Él siempre fue un hombre de fe, patriota sin pulsera, amaba intensamente a España; compañero del sol, escuadrista cuando había más sinsabores que prebendas por serlo, que presumía de ser republicano por convicción. Lo era. Estuvo en distintos saraos de esos que se organizaron en el antiguo caserón de San Bernardo, de la mano de Trevijano y algún conspirador más director de periódico.

Javier, entrañable, parece un personaje de Pérez Galdós, uno con la vista siempre arriba, brujuleando por un Madrid que conocía íntimamente. Valiente a su manera, osado, nunca temió enfrentarse con los políticamente correctos de una y otra banda, esa que quiere podarlo todo y la que quiere que todo se pudra, en los programas de televisión a los que acudía. Al final quedaba mal con muchos por sus ideas firmes y sus creencias cristalinas, con todos excepto con sus amigos que valoraban su pensamiento agudo y original. No evitaba la compañía de izquierdas ni de derechas y tampoco se escondía. Era un demócrata auténtico en una país lleno de falsos demócratas.

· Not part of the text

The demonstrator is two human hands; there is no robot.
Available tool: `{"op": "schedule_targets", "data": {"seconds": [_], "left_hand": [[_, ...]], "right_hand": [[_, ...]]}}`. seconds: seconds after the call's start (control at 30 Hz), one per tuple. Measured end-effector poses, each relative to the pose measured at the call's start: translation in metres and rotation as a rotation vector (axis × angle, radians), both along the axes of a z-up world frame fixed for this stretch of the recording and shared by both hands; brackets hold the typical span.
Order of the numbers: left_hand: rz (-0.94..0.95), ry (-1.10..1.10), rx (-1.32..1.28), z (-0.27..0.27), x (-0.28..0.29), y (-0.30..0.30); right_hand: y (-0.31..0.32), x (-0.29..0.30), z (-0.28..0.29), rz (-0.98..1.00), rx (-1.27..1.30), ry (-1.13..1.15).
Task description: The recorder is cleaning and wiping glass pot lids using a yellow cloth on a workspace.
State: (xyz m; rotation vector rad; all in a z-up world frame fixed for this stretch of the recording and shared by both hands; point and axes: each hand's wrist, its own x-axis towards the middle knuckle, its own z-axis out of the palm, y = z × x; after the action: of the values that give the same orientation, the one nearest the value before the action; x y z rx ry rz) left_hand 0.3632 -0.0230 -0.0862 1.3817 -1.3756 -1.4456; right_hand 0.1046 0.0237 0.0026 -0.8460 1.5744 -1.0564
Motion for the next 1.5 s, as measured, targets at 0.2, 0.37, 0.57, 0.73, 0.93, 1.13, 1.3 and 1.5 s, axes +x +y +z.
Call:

Casado con una hispana del otro lado del Atlántico, chilena, de una tierra que también amaba y conocía como su segunda patria. Tuvo hijos con ella que parecen salidos de la Constitución de Cádiz, españoles de ambos lados del océano.

Abogado, periodista, de vida universitaria muy intensa. Estuvo en el equipo de Gustavo Villapalos que le contrató para el Rectorado. Discreto, conocía la realidad de muchos mitos con los pies de barro, de leyendas inventadas por los interesados, de profesores de manos largas pero nunca dio publicidad a todo ello. Acaso una anécdota breve en su círculo íntimo.

Anécdotas universitarias como cuando el catedrático Vicente Palacio Atard, abofeteó en la Universidad al también catedrático José María Jover, molesto porque le encargaron a este y no a aquel coordinar la Historia de España de Menéndez Pidal. Otras como cuando Julio Aróstegui, rabioso, destornillador en mano, robó la placa de Antonio Fernández como jefe del Departamento y Aróstegui, conocido por algunos como Julio «el rojo», era raudo en olvidar cuan azul era su padre y las boinas rojas de quienes le ayudaron a hacer su tesis. Miserias de la Universidad.

Fundó Javier una revista con otro Javier, Generación XXI, dirigió un par de programas de radio en la Inter y en la COPE, pues tiene una voz prodigiosa. Escribió en distintos diarios con pluma incisiva y dio clases en la Universidad, también dio a la luz varios libros de denuncia de un sistema que aplasta a las clases medias y que impone la desigualdad genética, es biógrafo de José María Gil Robles y de Miguel Blesa con perdón de ponerlos juntos.

Hombre leal y controvertido. Podía haberse callado y encajar mejor en el entorno donde se movía pero, fiel a sus ideas, nadó contracorriente y prefirió la verdad a la paz, en honor de Unamuno. Sus amigos, pocos y con razón, sus enemigos, muchos y errados con hache y sin ella.

Pero todo eso no es importante. Javier se muere hoy a chorros en Puerta de Hierro, dejando huella en cuantos hemos tenido el placer de ser sus amigos pensáramos lo que pensáramos y España es aún más triste sin él, cuando la quería Javier alegre y faldicorta.